Instructions to follow. From the entries that follow, work out how many lines contain "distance". Write the number only.

Exercise data.

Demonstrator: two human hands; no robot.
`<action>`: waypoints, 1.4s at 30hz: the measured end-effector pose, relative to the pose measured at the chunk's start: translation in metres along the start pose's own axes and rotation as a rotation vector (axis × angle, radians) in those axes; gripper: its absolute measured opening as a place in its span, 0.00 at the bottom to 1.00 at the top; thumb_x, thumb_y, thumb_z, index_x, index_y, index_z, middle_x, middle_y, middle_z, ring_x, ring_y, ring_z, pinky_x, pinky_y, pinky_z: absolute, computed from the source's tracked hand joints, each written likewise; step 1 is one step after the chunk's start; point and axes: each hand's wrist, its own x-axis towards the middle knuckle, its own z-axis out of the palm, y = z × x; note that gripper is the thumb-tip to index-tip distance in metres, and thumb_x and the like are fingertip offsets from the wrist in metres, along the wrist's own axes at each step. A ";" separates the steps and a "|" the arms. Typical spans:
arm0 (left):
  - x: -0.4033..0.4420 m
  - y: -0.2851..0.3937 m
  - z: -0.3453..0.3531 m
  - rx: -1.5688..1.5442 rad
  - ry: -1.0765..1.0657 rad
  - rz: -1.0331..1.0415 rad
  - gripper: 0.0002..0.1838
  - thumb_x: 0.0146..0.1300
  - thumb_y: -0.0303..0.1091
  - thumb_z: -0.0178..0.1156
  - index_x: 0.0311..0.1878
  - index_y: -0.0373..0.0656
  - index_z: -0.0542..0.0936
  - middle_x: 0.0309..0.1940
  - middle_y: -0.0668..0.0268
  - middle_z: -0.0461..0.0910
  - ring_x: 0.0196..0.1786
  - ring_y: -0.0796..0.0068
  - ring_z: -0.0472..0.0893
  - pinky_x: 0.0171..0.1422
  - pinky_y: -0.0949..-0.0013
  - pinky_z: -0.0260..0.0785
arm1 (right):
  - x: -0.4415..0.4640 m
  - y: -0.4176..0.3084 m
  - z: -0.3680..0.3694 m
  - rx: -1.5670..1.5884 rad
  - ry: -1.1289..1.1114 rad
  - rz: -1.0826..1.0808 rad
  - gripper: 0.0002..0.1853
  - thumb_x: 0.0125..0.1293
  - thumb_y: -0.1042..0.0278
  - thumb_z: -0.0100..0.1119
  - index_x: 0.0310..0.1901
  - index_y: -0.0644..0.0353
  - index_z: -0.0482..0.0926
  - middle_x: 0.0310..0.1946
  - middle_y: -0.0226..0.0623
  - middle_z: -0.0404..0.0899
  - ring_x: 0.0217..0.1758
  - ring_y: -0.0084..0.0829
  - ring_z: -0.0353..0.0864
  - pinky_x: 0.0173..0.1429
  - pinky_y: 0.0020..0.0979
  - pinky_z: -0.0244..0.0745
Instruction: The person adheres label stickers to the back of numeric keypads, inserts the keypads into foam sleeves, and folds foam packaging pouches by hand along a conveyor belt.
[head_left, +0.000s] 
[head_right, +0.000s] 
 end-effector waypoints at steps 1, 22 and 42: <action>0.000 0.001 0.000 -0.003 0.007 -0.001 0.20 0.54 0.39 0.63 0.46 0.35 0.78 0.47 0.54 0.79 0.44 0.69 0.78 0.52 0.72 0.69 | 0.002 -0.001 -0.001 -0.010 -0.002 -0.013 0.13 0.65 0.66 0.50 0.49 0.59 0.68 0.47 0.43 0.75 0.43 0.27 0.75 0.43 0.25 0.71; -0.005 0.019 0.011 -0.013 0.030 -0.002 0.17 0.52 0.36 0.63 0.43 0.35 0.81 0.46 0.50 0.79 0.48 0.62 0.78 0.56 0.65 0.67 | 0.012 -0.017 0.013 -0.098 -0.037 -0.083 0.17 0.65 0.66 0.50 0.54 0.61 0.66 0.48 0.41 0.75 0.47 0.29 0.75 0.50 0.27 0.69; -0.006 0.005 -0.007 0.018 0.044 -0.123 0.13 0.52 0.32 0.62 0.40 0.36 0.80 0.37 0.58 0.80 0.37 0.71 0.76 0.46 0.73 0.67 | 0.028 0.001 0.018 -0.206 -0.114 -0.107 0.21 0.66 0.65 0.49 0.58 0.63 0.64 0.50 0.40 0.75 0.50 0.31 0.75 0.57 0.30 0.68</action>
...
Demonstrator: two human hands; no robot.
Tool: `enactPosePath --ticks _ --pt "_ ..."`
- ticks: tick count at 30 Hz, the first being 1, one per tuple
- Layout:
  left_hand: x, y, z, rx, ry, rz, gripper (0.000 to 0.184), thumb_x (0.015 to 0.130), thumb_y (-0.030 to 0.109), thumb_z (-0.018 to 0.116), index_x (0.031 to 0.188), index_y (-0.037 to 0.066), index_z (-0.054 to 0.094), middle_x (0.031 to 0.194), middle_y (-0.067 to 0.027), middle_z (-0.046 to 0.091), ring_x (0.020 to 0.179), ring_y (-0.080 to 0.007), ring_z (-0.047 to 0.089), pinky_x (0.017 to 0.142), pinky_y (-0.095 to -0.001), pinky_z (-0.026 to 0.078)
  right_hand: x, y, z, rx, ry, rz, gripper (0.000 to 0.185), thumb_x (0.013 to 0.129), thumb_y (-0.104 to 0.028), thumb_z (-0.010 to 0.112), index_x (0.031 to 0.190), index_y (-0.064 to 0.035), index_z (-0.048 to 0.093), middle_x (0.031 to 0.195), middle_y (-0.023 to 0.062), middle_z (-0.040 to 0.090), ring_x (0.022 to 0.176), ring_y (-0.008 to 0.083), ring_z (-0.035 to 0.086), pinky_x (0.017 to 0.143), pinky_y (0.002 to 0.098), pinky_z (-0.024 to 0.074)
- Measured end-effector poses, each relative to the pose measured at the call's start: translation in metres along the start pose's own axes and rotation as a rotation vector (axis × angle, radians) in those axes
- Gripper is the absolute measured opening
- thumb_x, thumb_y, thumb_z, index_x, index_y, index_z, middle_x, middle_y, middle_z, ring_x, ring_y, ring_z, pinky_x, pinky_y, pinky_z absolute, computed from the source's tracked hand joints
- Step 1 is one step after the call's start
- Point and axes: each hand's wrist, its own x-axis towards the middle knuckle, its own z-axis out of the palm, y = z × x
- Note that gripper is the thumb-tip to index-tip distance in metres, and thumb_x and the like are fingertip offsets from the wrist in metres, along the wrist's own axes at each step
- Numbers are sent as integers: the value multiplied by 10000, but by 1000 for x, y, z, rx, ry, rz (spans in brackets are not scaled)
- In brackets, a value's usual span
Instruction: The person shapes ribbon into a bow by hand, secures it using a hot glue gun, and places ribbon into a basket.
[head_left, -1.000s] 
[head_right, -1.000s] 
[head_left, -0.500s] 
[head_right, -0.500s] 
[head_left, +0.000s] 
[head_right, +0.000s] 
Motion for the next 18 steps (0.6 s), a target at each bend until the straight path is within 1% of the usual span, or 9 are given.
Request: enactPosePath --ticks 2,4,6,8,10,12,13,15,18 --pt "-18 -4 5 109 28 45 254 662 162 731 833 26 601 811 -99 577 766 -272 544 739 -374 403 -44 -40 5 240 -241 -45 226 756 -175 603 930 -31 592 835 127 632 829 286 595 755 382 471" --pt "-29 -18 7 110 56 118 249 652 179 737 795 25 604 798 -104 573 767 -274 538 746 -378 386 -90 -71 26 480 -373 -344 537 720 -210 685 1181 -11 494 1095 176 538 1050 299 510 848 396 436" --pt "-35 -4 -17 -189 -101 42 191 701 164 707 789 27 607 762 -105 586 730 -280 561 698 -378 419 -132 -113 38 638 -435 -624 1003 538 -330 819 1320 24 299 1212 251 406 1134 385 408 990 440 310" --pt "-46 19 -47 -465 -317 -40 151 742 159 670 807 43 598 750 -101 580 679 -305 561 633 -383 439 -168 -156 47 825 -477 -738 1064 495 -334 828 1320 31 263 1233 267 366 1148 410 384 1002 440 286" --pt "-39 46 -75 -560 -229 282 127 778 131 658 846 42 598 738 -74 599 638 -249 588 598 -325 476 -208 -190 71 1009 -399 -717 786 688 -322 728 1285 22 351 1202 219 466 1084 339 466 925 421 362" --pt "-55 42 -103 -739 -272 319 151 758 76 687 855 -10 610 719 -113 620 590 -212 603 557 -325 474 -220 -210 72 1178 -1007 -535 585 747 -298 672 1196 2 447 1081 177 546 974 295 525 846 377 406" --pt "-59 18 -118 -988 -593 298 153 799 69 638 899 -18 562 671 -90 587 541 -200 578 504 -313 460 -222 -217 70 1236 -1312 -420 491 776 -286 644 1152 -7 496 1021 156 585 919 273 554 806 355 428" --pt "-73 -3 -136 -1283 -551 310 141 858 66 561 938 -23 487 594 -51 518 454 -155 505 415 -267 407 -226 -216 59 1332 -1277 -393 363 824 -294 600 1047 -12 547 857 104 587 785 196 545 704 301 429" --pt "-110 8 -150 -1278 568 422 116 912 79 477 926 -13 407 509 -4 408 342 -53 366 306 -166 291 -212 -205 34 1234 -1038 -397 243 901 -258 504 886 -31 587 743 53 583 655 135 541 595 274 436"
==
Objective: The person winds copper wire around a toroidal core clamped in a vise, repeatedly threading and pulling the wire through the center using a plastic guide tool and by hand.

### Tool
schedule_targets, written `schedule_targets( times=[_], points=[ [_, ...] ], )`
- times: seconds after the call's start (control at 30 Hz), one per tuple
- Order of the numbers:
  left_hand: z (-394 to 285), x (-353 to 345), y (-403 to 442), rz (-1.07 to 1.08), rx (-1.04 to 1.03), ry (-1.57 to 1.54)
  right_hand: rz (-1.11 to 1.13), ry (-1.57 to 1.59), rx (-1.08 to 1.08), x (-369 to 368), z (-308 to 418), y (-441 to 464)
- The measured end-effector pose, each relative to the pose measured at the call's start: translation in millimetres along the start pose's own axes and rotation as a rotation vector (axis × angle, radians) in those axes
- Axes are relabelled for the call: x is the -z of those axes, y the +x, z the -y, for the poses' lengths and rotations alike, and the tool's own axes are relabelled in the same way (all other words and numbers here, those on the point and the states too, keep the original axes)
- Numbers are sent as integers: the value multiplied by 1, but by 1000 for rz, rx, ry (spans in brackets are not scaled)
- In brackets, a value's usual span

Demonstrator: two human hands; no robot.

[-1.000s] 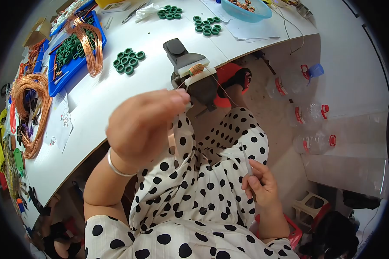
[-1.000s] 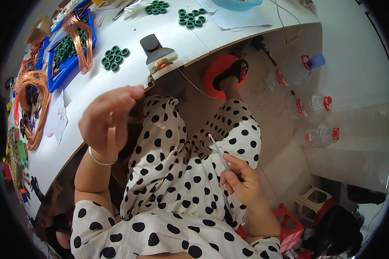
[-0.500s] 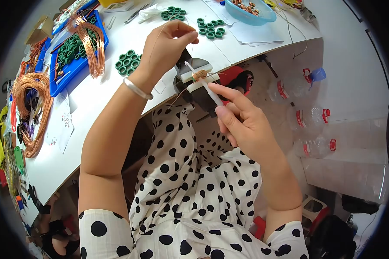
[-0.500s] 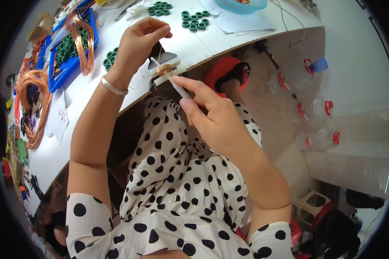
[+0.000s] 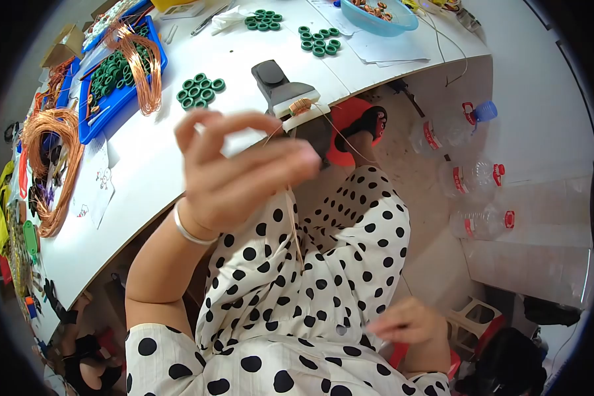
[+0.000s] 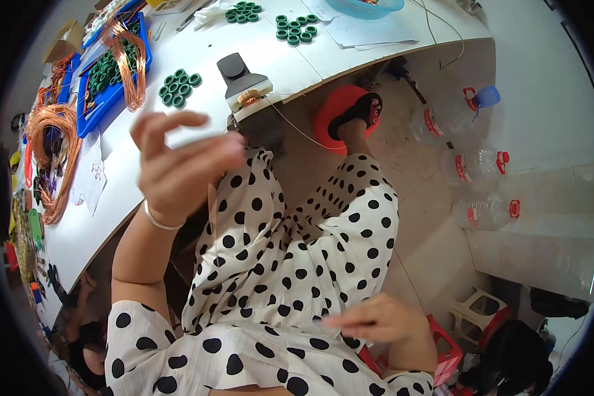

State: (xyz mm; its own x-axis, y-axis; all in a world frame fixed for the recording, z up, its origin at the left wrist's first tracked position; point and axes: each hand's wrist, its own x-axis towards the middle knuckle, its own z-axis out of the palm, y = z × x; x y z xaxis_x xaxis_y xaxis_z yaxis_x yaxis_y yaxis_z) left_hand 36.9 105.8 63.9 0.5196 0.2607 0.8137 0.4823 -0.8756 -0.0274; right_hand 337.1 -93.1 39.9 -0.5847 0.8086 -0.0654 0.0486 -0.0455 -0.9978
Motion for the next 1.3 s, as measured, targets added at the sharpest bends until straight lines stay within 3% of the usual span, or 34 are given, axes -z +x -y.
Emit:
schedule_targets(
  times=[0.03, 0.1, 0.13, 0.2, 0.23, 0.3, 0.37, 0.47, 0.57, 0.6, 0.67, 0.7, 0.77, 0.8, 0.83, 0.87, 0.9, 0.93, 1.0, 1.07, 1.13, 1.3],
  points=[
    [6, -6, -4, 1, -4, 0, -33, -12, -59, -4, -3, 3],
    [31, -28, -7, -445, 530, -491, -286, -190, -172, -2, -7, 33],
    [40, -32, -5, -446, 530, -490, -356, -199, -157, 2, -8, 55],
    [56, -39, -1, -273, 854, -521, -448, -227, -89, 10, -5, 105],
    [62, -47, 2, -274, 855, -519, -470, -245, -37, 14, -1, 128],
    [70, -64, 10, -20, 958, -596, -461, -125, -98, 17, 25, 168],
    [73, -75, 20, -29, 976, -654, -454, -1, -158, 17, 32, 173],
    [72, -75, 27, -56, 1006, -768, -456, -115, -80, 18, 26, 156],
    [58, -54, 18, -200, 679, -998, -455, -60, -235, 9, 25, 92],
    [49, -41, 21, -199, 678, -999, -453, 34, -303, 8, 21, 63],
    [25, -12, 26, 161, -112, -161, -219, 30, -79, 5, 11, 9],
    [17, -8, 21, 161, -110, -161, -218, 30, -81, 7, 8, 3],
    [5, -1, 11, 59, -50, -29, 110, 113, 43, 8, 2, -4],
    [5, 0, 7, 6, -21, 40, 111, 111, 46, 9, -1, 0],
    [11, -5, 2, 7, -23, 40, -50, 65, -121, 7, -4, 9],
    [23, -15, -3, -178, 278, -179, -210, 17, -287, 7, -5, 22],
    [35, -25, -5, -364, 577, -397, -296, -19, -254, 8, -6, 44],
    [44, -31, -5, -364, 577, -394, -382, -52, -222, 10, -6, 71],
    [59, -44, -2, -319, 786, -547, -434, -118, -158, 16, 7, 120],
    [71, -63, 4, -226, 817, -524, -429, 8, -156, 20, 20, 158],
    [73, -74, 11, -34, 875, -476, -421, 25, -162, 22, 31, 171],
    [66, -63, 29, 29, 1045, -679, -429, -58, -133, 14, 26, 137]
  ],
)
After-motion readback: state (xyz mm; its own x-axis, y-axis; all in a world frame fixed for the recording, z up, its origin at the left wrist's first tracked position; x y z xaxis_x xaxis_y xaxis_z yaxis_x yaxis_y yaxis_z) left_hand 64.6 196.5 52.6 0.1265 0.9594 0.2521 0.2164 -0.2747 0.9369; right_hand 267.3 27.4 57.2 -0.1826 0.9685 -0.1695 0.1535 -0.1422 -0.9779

Response. 2